● **PROBLEM TO SOLVE**
Exercise in exact copying: restate word for word only the lines below from the one containing "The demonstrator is" through the one containing "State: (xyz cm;", omitting any pictures.

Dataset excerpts
"""
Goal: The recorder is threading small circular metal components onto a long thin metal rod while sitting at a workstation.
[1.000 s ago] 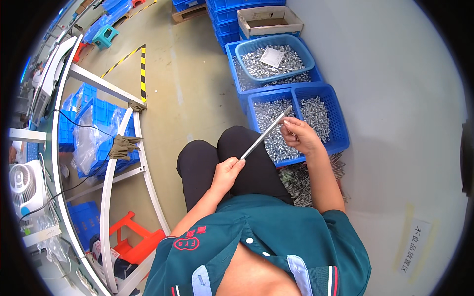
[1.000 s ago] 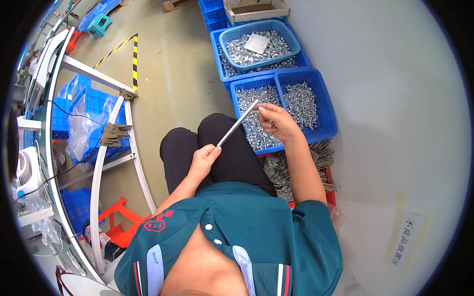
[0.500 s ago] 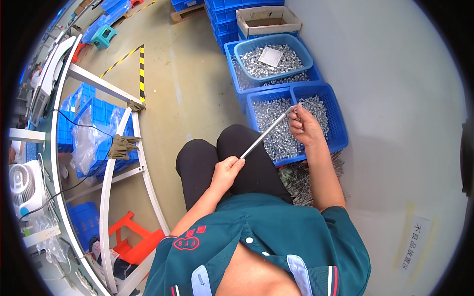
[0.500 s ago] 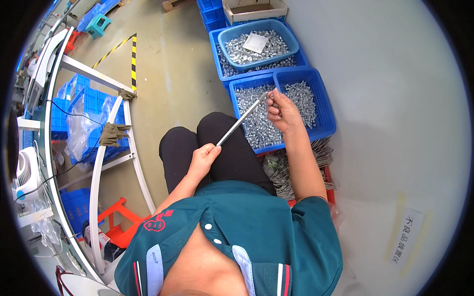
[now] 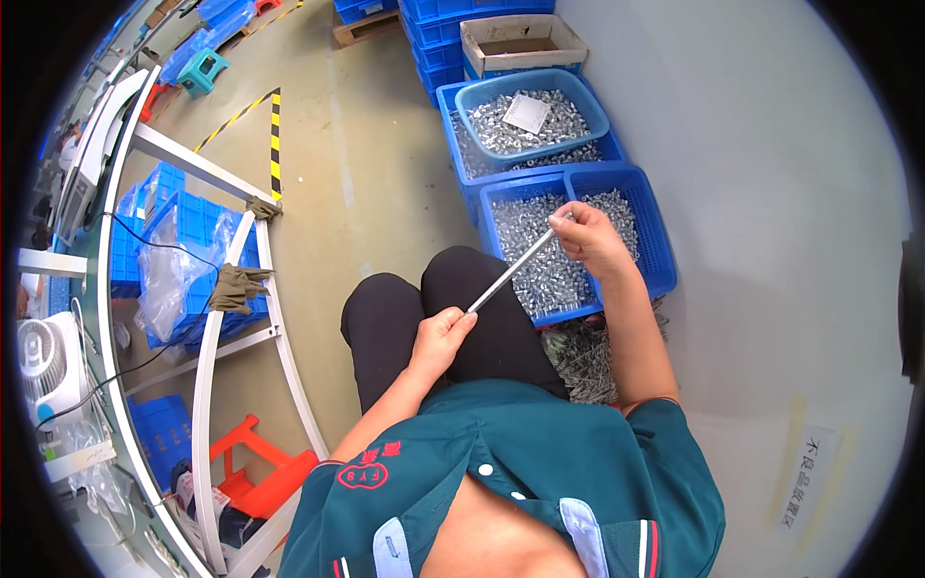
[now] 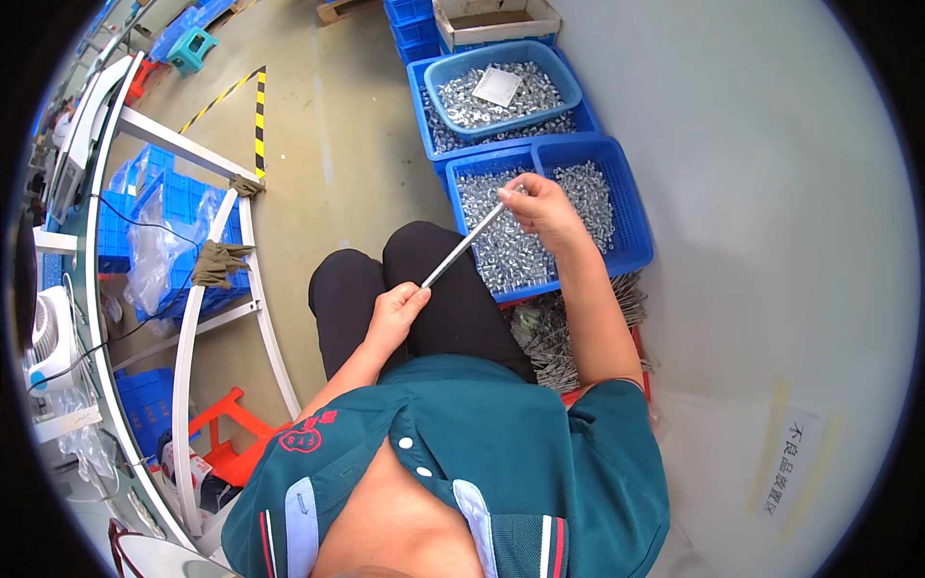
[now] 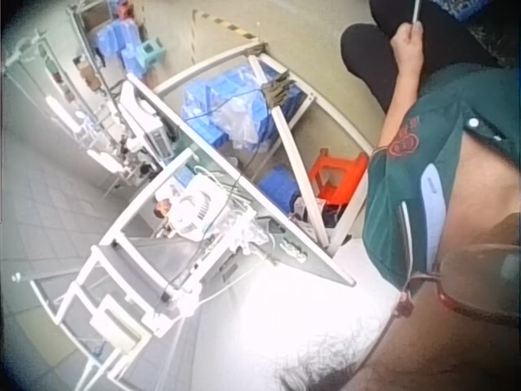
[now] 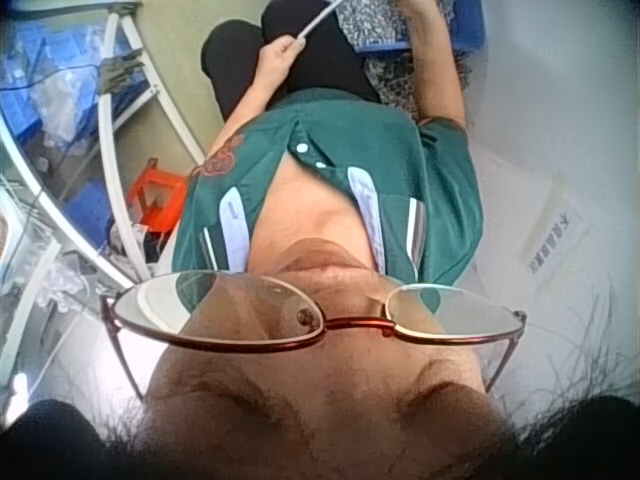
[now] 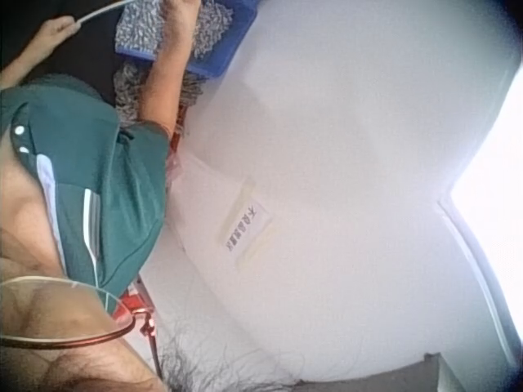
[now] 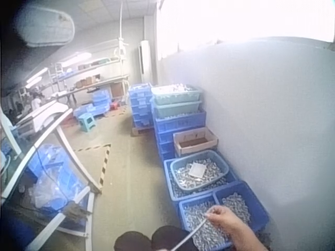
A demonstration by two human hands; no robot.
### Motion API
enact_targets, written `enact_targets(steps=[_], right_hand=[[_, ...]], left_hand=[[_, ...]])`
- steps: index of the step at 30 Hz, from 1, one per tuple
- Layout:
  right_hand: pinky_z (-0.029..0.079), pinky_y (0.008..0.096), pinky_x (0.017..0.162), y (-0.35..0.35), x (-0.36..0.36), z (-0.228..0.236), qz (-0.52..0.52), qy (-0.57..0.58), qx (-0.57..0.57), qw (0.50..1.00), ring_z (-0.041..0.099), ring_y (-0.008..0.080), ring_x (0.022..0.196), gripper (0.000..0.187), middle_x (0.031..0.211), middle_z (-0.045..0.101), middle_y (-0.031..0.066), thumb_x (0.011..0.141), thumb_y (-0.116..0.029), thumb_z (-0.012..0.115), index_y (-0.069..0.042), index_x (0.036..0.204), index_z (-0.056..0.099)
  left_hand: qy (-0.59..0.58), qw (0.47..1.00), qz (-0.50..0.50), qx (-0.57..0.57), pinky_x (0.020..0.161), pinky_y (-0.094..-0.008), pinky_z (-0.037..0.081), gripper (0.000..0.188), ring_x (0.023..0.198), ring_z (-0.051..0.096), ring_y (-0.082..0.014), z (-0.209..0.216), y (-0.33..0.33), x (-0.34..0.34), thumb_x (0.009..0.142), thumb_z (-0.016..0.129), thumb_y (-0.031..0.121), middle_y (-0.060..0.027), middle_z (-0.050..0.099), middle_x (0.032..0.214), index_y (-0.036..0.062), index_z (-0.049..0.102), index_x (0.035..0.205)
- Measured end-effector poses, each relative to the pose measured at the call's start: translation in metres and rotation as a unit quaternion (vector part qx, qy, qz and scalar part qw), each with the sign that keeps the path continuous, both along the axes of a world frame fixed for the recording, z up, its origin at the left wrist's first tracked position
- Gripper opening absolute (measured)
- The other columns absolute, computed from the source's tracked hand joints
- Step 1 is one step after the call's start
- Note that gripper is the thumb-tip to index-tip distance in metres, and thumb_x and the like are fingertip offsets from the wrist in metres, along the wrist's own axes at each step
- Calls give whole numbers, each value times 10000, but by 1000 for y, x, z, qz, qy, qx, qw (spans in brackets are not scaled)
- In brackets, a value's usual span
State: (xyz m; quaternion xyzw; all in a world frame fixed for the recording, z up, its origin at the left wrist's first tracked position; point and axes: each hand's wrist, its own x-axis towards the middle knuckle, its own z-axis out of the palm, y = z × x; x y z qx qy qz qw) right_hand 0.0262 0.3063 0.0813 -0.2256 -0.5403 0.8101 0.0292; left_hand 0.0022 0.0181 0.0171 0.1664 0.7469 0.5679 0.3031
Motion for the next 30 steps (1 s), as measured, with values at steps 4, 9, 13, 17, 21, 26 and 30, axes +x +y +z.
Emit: enact_targets(steps=[4, 9, 13, 17, 21, 26, 30], right_hand=[[257, 158, 406, -6, 0, 1, 30, -4, -47, 998, 347, 16, 496, 159, 637, 432, -52, 851, -125, 603, -28, 971, 565], [291, 161, 416, -5, 9, -1, 13, 32, -156, 987, 369, 33, 514, 245, 726, 483, -3, 876, -92, 534, 12, 1097, 514], [299, 172, 386, 9, 15, -11, -43, 14, -173, 984, 422, 57, 506, 144, 826, 574, 82, 887, -84, 510, -14, 1012, 508], [284, 157, 356, 19, 16, -15, -35, 54, -209, 976, 394, 42, 446, 75, 731, 561, 55, 900, -105, 507, -51, 944, 536], [262, 142, 363, 22, 14, -13, 15, 83, -270, 959, 362, 24, 448, 136, 674, 506, 15, 908, -184, 529, -53, 900, 567], [237, 150, 364, 14, 8, -7, -24, 27, -271, 962, 327, 24, 451, 182, 629, 437, -10, 914, -212, 524, -39, 880, 568], [234, 156, 353, 19, 4, -10, 21, 20, -245, 969, 335, 27, 439, 204, 614, 452, -15, 919, -224, 512, -43, 866, 592]], left_hand=[[-6, 1000, 5, 11, 458, -241, 271, 311, 540, 308, -31, 0, 2, -1, 877, 590, 212, 54, 341, 559, 32, 483, 647], [-4, 1000, 7, 10, 453, -256, 286, 337, 529, 315, -42, -1, 2, -2, 874, 593, 237, 32, 341, 539, 20, 477, 644], [-2, 1000, 6, -1, 455, -258, 292, 333, 529, 320, -43, 0, 2, -2, 869, 597, 237, 28, 349, 536, 17, 481, 648], [5, 1000, 1, -4, 456, -265, 301, 334, 522, 326, -48, 0, 2, -2, 868, 596, 250, 20, 358, 529, 18, 490, 651], [-3, 1000, -5, 0, 463, -227, 260, 306, 552, 305, -19, 3, 2, 0, 883, 586, 212, 80, 344, 574, 45, 486, 646], [18, 1000, -6, -13, 452, -274, 311, 322, 506, 342, -60, 3, 1, 0, 869, 593, 258, 2, 375, 514, 20, 513, 668], [7, 1000, -12, -12, 465, -229, 258, 307, 553, 298, -21, 4, 1, 1, 883, 585, 209, 76, 339, 575, 41, 483, 647]])
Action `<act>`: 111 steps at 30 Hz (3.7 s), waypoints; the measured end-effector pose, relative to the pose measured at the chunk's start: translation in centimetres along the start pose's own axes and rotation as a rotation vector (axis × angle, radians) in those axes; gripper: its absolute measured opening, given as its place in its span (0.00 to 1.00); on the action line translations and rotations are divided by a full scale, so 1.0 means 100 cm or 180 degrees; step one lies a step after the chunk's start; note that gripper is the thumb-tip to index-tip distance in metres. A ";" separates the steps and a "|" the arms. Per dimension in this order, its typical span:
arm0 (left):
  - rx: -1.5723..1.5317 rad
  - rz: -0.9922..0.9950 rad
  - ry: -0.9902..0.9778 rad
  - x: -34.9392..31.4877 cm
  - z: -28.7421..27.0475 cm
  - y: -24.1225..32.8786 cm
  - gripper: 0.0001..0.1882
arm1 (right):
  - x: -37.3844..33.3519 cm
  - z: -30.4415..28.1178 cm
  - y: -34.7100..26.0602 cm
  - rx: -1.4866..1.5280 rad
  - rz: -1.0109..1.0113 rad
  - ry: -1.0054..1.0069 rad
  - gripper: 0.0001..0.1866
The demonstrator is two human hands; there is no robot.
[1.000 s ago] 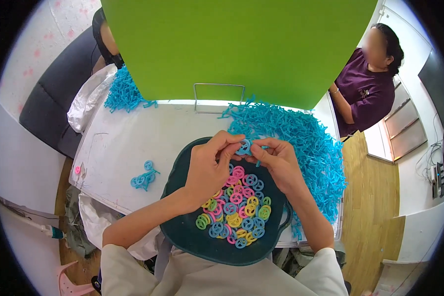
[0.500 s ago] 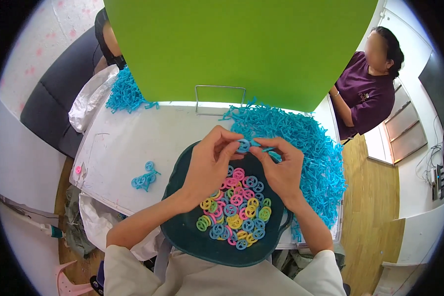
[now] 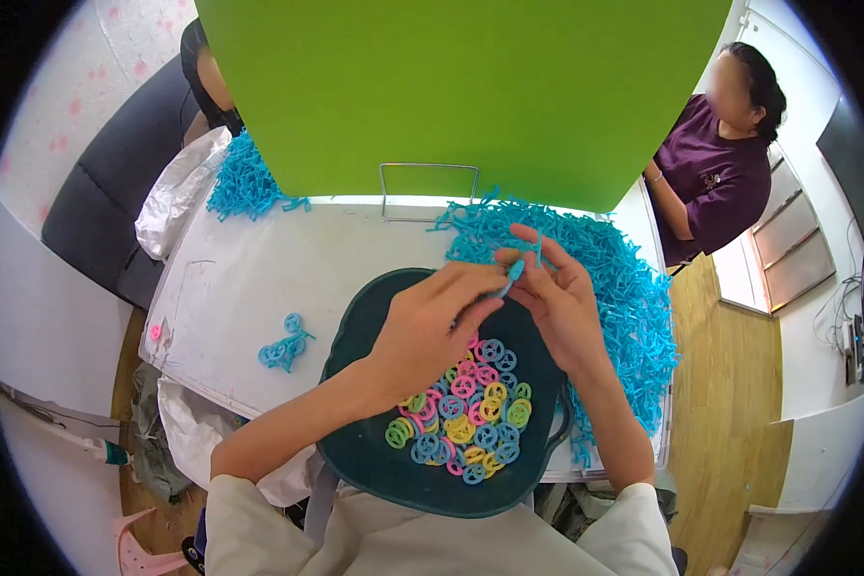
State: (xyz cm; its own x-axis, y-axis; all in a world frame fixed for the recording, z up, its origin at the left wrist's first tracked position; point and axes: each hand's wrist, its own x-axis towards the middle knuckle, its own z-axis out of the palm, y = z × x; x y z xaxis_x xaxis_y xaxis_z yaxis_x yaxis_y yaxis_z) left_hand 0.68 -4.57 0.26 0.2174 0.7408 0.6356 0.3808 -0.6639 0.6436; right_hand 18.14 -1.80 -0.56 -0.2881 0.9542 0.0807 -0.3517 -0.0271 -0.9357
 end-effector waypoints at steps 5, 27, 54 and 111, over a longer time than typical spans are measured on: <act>-0.0320 -0.0704 0.0435 0.026 -0.006 -0.020 0.09 | 0.000 -0.012 -0.015 0.0879 0.0109 0.0230 0.23; 0.1728 0.0575 -0.2753 -0.027 0.061 -0.031 0.15 | -0.001 -0.001 -0.015 -0.1282 -0.0183 0.0498 0.11; -0.1859 -0.2057 -0.0238 0.011 -0.001 -0.016 0.07 | -0.004 0.007 0.003 -0.1973 -0.0528 0.0248 0.10; -0.1671 -0.1756 0.0077 0.002 0.004 -0.012 0.09 | -0.010 0.015 0.012 -0.2388 -0.1017 0.0802 0.09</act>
State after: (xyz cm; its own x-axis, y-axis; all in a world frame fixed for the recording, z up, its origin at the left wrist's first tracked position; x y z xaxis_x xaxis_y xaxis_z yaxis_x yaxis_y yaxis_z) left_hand 0.61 -3.54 -0.56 0.0974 0.9809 0.1681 -0.0501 -0.1638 0.9852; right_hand 16.64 -3.26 -1.27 -0.0375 0.9226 0.3838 0.3262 0.3744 -0.8680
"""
● **ANSWER**
The demonstrator is two human hands; there is no robot.
[1.000 s ago] 
[0.500 s ago] 
[now] 
State: (xyz cm; its own x-axis, y-axis; all in a world frame fixed for the recording, z up, its origin at the left wrist's first tracked position; point and axes: each hand's wrist, its own x-axis towards the middle knuckle, its own z-axis out of the palm, y = z × x; x y z xaxis_x xaxis_y xaxis_z yaxis_x yaxis_y yaxis_z) left_hand 0.68 -4.57 0.26 0.2174 0.7408 0.6356 0.3808 -0.6639 0.6436; right_hand 18.14 -1.80 -0.56 -0.2881 0.9542 0.0807 -0.3517 -0.0271 -0.9357

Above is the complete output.